3. Pretty much everything I did at CagePotato. I could write 10,000 words about how much fun I had here. I won’t though. I’ll just tell you what my two favorite posts were: The 95 These of MMA and the Magic the Gathering cards post. The 95 Theses of MMA was born of my own laziness because I didn’t feel like covering two events in the same day — two events I knew would get no traffic. I figured the stunt of not covering the events and instead offering a scathing critique of MMA would perform far better (and it did). Making Magic the Gathering cards of different fighters is an idea I’ve had since high school. I just didn’t know there was a program to make said cards until last year.
And then there’s CagePotato’s twitter account. I don’t think I’ve ever had more fun on the Internet than I did live-tweeting MMA events for CagePotato over the last year and a half. I was so amazed/honored/humbled that people actually liked what I had to say about these events and thought the tweets were funny. I’m still heartbroken I’ll never do that again. The few events that I do watch in the future will feel so lonely and sad now…
When I started running CagePotato’s twitter, Ben and I both agreed we wanted it to be different from the other MMA sites. Maybe at times it was too different, but the following increased by over six thousand people. If nothing else, CagePotato’s twitter had a unique voice that I was really proud of. The last thing Ben and I wanted CagePotato’s twitter to be was one in 1,000 identical voices in the MMA sphere: “What a great fight for [winner], but [loser] will be back stronger than ever!”
I’m sad to go, but this is the way it’s gotta be. CagePotato really meant a lot to me. It was the only positive thing during a time in my life when there were very few of them.

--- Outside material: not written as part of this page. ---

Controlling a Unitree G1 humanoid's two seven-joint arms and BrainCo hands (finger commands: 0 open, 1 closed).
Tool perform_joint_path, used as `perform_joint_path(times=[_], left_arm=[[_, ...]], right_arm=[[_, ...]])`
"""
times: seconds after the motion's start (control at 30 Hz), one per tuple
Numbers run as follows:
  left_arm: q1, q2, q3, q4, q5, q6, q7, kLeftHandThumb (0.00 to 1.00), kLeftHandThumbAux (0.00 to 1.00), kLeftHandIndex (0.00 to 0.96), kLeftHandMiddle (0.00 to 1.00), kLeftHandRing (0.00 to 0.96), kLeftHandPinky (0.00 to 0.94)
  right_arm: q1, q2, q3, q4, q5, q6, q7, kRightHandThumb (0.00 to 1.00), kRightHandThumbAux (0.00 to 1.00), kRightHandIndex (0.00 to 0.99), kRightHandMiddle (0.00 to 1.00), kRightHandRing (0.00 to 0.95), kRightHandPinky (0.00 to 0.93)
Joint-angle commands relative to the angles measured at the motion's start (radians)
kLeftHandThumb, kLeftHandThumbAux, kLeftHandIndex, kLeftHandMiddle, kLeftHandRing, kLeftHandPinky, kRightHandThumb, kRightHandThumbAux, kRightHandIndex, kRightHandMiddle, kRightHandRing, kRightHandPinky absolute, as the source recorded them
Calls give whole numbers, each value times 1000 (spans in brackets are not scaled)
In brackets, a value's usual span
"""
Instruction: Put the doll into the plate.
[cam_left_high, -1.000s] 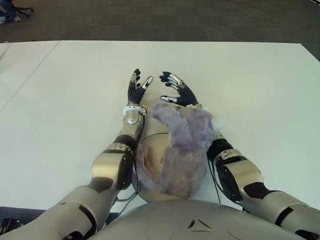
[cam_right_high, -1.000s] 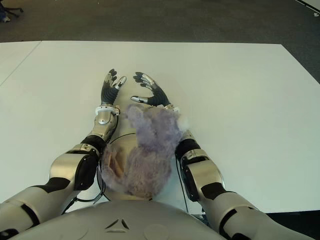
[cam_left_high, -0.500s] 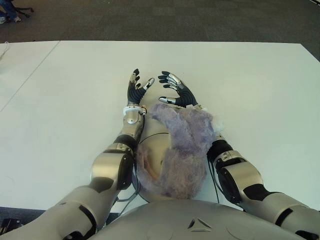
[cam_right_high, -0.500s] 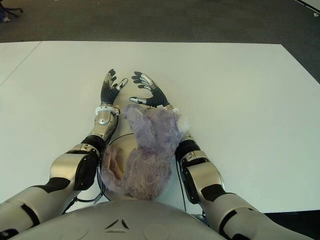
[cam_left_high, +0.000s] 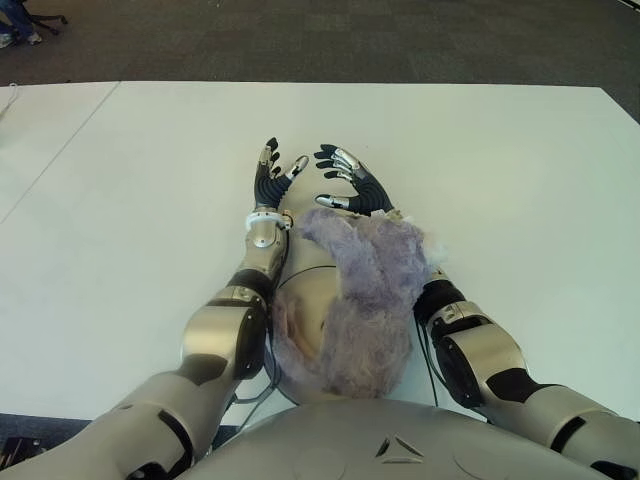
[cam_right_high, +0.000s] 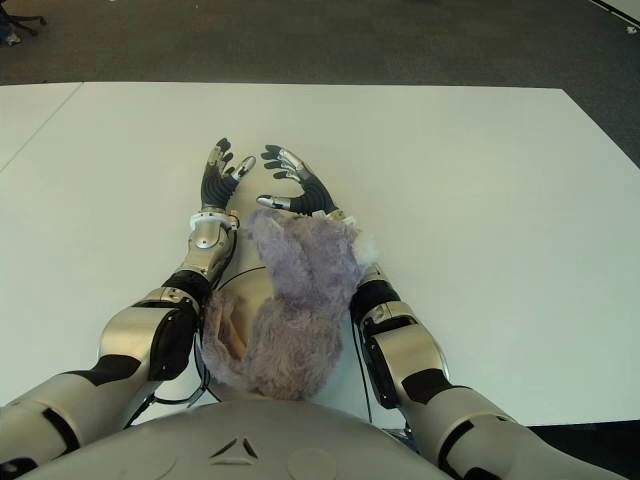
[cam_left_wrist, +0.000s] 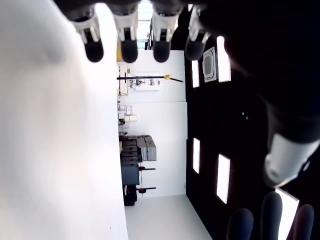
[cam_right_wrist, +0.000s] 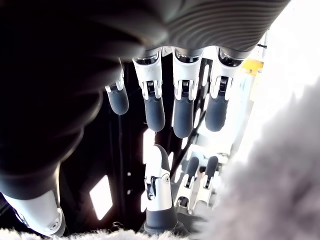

I want to thank Ben Goldstein for letting me write here and tweet about elder gods beaming their consciousness into slices of buffalo chicken pizza and other psycho shit every weekend. Funny story: The only time Ben ever really got mad at me was when I wanted to put guy vs. guy Ultimate Surrender videos in our Ultimate Surrender post. I told him gender equality demanded we do that but he remained unconvinced. For real though, outside of the ring girl galleries, Ben Goldstein is the classiest guy in MMA. Working with him has been a dream. Thanks for everything, Ben.
I’d also like to thank the rest of the CagePotato crew, all the readers, and all of CagePotato’s twitter followers. Thanks to anyone who believed in me as well.
Goodnight, MMA. I still can’t believe this is it.